> _TASK DETAILS_
From the material below, return exactly the lines starting at the one that holds "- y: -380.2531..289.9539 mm" and ending at the one that holds "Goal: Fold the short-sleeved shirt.". Pictures stay out of the answer.

> _DATA EXTRACT_
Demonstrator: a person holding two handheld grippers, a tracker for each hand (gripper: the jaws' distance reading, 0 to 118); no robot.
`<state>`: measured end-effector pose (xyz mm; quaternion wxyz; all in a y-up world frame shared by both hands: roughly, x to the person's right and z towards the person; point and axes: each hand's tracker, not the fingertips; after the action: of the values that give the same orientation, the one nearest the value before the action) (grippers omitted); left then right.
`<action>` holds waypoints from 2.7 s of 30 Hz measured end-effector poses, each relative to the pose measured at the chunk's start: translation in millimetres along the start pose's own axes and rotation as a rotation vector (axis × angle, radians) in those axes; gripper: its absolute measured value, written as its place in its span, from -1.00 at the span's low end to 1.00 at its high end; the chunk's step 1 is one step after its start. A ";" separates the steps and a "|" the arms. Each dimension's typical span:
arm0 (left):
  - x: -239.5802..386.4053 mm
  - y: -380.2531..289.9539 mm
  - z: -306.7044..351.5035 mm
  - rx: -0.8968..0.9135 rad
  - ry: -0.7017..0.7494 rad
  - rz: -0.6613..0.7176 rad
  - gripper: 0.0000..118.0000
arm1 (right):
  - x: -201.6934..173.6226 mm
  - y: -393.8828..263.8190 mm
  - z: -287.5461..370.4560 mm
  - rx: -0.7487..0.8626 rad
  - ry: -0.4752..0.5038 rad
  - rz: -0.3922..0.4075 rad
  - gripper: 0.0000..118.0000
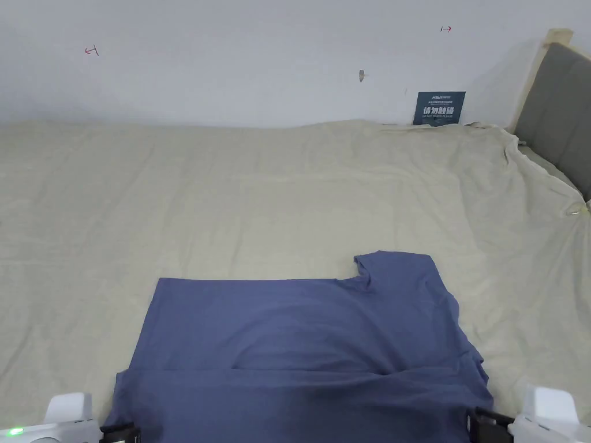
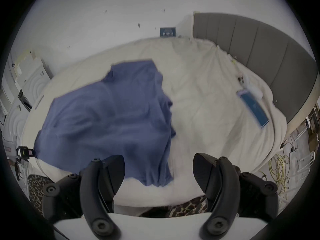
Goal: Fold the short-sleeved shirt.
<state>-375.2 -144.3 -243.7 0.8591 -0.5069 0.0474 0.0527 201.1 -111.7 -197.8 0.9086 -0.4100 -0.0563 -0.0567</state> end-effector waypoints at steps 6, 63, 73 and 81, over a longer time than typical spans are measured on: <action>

> _WRITTEN REPLY_
  - y: -380.2531..289.9539 mm
  - z: -306.7044..351.5035 mm
  - rx: -0.8968..0.9135 rad
  - ry: -0.7017..0.7494 rad
  - rz: -0.6613..0.7176 rad
  - gripper: 0.0000..118.0000
arm1 (right):
  - x: -201.6934..173.6226 mm
  - y: -393.8828..263.8190 mm
  - z: -287.5461..370.4560 mm
  - rx: -0.7487..0.8626 rad
  - ry: -0.4752..0.5038 rad
  - rz: -0.3922..0.4075 rad
  - gripper: 0.0000..118.0000
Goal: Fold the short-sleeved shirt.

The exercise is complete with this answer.